[PROBLEM DESCRIPTION]:
Every line from the one containing "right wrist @" to the end of the data below should be copied exactly, but pictures should not.

[GIVEN INFORMATION]:

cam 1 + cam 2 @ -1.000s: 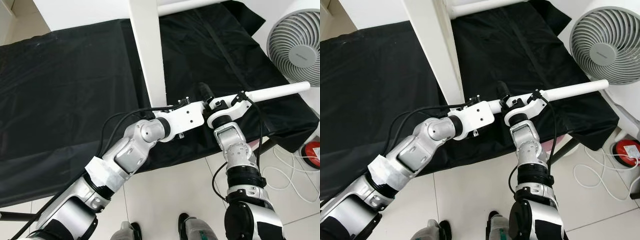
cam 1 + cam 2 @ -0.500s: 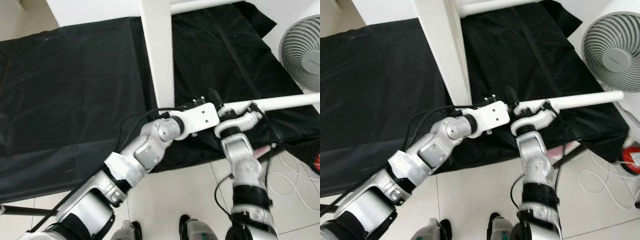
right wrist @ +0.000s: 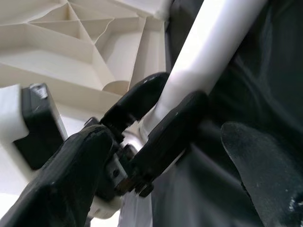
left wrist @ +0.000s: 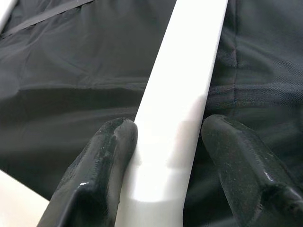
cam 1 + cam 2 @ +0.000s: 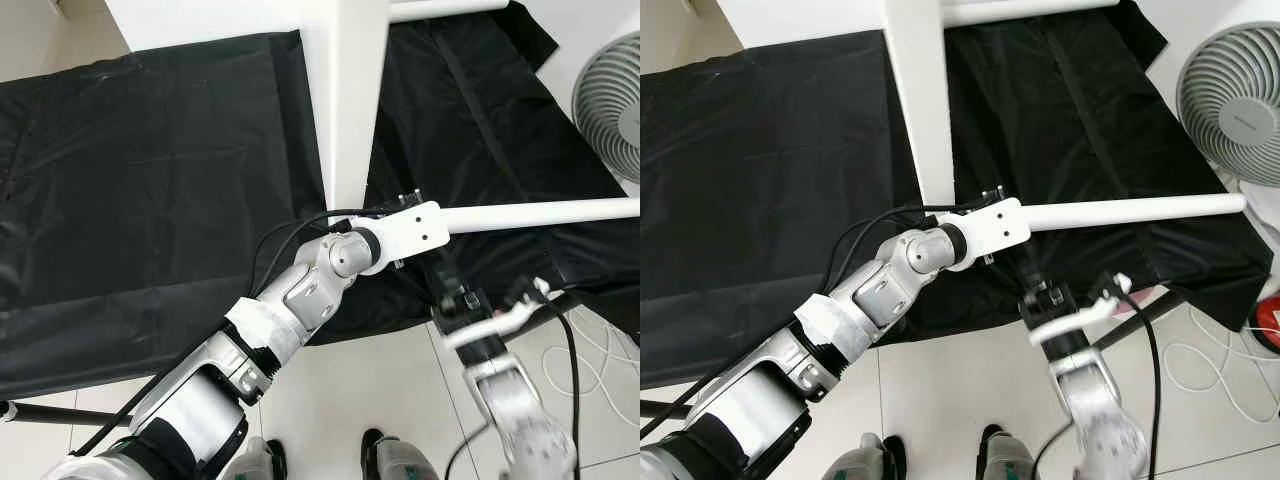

[COMPLETED TASK]:
right wrist @ +0.000s: 
left wrist @ +0.000s: 
cam 1 + cam 2 @ +0.000s: 

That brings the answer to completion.